What the task asks: As soon as the line containing "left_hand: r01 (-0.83" appears in the material below, start returning lines exactly, and end with the line containing "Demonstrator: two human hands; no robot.".

Data excerpt:
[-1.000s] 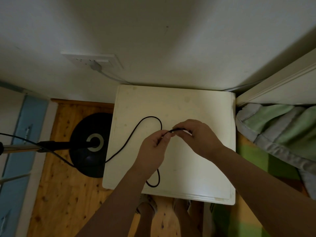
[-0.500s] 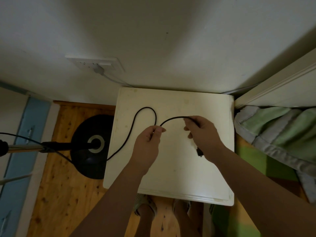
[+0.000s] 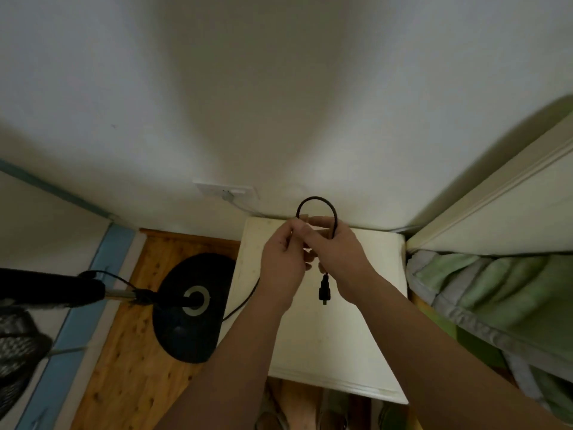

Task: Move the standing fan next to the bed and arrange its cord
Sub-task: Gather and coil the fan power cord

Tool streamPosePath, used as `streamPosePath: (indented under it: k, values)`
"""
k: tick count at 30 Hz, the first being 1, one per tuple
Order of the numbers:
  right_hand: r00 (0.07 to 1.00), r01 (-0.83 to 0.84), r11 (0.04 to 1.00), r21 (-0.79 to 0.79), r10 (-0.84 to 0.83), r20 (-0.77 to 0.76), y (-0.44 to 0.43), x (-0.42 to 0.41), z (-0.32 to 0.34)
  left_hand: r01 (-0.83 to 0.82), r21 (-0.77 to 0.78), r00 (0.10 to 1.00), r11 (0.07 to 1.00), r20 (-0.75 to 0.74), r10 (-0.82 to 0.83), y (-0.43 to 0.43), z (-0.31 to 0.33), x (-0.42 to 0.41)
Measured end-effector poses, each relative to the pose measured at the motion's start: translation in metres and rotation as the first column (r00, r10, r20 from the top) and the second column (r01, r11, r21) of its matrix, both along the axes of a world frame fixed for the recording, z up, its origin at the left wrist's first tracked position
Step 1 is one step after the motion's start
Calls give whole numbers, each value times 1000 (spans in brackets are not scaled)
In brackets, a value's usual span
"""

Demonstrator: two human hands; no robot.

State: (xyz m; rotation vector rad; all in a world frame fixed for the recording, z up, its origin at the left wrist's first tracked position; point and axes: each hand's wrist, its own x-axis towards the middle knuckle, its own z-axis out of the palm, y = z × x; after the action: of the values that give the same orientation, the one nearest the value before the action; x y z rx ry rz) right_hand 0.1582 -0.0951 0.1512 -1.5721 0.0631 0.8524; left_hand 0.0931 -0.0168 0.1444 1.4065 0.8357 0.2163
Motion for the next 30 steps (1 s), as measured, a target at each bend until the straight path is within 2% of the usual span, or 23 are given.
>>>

Result of the task:
  left_hand: r01 (-0.83 to 0.82), r21 (-0.77 to 0.78), r00 (0.10 to 1.00), r11 (0.07 to 1.00), r20 (-0.75 to 0.74), r10 (-0.82 to 0.83), y (-0.43 to 0.43), z (-0.31 to 0.33), x (-0.42 to 0.41)
Measured end-effector poses, each relative to the pose measured at the motion's start: translation in metres and rotation as the first column (r00, r10, r20 from the top) and the second column (r01, r11, r21) of its matrix, both along the axes of a world frame fixed for the recording, z up, its origin at the left wrist's first tracked position
Step 1 is one step after the motion's start
Calls give whole numbers, each value times 1000 (spans in brackets are not scaled)
In brackets, a value's usual span
"""

Demonstrator: two human hands; no robot.

That wraps up the exercise.